**EXERCISE AIM**:
Look through the data for the string "Kindly". Copy every line where it is found.
[Opening RECORD EXTRACTS section]
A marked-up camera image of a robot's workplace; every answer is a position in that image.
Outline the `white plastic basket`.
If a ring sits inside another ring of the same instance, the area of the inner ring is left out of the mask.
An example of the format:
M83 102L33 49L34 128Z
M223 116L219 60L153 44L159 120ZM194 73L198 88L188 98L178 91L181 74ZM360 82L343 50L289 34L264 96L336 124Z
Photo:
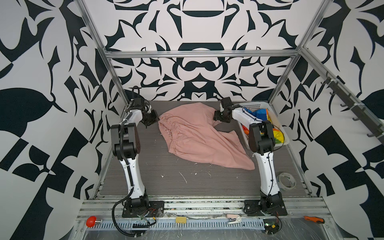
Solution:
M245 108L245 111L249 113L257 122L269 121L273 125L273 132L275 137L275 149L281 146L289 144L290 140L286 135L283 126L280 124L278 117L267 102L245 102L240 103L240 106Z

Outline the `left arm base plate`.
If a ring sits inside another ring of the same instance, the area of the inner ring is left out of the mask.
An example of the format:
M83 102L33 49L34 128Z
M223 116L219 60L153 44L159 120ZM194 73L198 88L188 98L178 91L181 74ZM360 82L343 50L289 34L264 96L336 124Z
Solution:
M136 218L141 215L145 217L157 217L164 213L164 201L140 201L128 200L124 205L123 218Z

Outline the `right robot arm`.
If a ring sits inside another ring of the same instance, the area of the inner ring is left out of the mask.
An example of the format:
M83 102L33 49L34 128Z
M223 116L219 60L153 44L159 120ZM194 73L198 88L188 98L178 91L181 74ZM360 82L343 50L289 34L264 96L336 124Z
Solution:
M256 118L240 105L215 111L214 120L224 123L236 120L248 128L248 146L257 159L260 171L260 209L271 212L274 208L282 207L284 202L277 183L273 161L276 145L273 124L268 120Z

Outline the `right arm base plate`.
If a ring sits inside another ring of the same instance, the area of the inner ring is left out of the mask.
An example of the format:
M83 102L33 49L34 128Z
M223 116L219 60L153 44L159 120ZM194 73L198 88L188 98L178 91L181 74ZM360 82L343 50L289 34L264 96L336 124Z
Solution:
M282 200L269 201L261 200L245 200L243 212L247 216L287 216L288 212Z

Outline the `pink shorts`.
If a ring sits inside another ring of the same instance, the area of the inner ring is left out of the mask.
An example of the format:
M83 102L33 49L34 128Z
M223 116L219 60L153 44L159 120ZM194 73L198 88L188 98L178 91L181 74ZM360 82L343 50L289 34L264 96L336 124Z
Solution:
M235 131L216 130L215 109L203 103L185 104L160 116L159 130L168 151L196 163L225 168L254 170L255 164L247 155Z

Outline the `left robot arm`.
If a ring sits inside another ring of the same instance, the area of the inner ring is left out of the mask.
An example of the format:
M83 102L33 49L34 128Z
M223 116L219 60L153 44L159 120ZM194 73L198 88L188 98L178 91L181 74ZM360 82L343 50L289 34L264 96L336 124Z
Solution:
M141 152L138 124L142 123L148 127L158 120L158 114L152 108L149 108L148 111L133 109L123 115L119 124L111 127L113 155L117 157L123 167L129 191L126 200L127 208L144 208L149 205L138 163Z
[Closing RECORD EXTRACTS section]
[Opening RECORD EXTRACTS section]
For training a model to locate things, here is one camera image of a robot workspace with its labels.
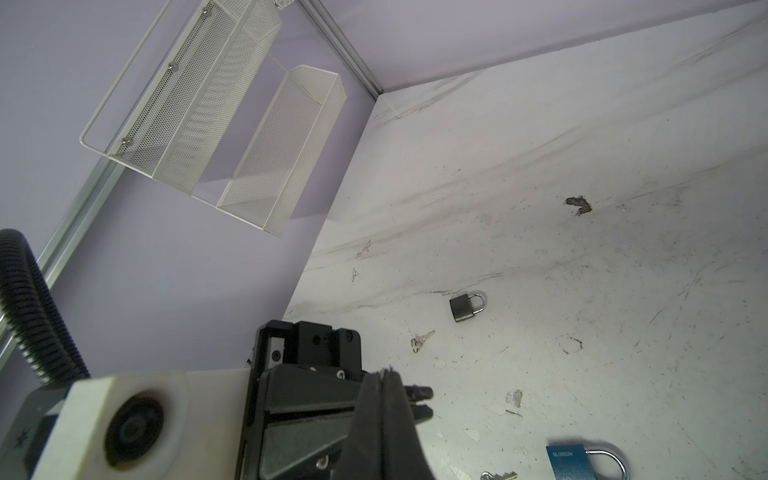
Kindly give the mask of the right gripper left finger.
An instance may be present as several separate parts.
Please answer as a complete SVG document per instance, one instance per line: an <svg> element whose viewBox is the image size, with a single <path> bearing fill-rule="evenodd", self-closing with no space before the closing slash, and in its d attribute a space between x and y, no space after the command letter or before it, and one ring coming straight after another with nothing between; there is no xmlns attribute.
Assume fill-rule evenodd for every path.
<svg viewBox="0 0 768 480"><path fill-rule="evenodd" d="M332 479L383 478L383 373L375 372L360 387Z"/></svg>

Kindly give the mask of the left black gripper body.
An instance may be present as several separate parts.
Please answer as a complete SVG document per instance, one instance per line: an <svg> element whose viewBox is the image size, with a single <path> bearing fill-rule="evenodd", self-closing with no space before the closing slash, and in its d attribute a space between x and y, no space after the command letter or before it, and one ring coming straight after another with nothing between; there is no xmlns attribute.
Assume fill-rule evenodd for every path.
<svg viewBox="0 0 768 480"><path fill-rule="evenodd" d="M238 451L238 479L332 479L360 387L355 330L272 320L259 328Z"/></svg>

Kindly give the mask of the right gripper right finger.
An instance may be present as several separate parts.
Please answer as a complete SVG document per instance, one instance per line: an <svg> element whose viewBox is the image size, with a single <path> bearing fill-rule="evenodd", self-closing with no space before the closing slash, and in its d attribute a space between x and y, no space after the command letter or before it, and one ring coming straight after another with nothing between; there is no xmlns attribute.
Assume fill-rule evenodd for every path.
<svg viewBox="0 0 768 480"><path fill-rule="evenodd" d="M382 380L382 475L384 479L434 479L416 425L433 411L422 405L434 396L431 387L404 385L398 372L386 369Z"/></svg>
[Closing RECORD EXTRACTS section]
**SOLVED PROBLEM**:
Kindly give the mask of the right gripper left finger.
Kindly give the mask of the left black gripper body.
Kindly give the mask of the right gripper right finger.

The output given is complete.